WHAT YOU NEED TO DO
From first line to last, give the material again unchanged.
-.-.-
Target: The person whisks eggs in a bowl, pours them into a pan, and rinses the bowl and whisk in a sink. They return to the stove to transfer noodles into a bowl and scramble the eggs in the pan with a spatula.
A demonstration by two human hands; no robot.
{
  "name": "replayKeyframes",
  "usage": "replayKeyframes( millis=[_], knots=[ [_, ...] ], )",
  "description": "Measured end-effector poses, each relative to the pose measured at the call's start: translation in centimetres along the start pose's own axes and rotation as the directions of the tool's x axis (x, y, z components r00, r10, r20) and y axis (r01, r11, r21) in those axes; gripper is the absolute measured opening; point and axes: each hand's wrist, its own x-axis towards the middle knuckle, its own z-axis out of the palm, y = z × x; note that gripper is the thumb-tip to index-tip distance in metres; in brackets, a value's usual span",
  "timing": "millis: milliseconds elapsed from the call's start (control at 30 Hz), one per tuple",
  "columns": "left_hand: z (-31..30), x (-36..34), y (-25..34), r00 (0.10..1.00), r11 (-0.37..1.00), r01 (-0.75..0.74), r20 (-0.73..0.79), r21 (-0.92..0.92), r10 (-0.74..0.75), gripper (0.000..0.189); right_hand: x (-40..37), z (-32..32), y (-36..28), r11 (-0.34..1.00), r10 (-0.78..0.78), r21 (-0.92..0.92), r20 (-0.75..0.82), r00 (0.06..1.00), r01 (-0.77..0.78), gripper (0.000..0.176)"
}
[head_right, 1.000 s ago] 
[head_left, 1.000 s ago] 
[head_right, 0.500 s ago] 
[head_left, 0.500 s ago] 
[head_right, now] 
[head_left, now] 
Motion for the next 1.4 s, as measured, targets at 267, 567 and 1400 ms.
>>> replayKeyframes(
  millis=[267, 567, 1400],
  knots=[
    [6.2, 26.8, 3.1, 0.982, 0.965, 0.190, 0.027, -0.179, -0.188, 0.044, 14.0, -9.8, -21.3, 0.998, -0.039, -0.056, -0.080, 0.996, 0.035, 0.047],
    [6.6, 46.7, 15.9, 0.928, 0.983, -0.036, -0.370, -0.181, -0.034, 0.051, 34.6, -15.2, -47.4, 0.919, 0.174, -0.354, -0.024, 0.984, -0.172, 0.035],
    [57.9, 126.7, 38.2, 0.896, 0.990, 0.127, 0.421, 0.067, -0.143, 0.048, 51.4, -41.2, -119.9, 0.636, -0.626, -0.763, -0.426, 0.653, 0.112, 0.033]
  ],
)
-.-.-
TASK RESULT
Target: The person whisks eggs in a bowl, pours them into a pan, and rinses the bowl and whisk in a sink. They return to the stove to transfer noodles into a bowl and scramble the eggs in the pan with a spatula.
A demonstration by two human hands; no robot.
{
  "name": "replayKeyframes",
  "usage": "replayKeyframes( millis=[_], knots=[ [_, ...] ], )",
  "description": "Measured end-effector poses, each relative to the pose measured at the call's start: translation in centimetres along the start pose's own axes and rotation as the directions of the tool's x axis (x, y, z components r00, r10, r20) and y axis (r01, r11, r21) in those axes; gripper is the absolute measured opening; point and axes: each hand's wrist, its own x-axis towards the middle knuckle, its own z-axis out of the palm, y = z × x; note that gripper is the thumb-tip to index-tip distance in metres; in brackets, a value's usual span",
  "timing": "millis: milliseconds elapsed from the call's start (control at 30 Hz), one per tuple",
  "columns": "left_hand: z (-31..30), x (-36..34), y (-25..34), r00 (0.10..1.00), r11 (-0.37..1.00), r01 (-0.75..0.74), r20 (-0.73..0.79), r21 (-0.92..0.92), r10 (-0.74..0.75), gripper (0.000..0.189); right_hand: x (-40..37), z (-32..32), y (-36..28), r11 (-0.34..1.00), r10 (-0.78..0.78), r21 (-0.92..0.92), r20 (-0.75..0.82), r00 (0.06..1.00), r01 (-0.77..0.78), gripper (0.000..0.176)"
}
[head_right, 1.000 s ago] 
[head_left, 1.000 s ago] 
[head_right, 0.500 s ago] 
[head_left, 0.500 s ago] 
[head_right, now] 
[head_left, now] 
Motion for the next 1.4 s, as measured, targets at 267, 567 and 1400 ms.
>>> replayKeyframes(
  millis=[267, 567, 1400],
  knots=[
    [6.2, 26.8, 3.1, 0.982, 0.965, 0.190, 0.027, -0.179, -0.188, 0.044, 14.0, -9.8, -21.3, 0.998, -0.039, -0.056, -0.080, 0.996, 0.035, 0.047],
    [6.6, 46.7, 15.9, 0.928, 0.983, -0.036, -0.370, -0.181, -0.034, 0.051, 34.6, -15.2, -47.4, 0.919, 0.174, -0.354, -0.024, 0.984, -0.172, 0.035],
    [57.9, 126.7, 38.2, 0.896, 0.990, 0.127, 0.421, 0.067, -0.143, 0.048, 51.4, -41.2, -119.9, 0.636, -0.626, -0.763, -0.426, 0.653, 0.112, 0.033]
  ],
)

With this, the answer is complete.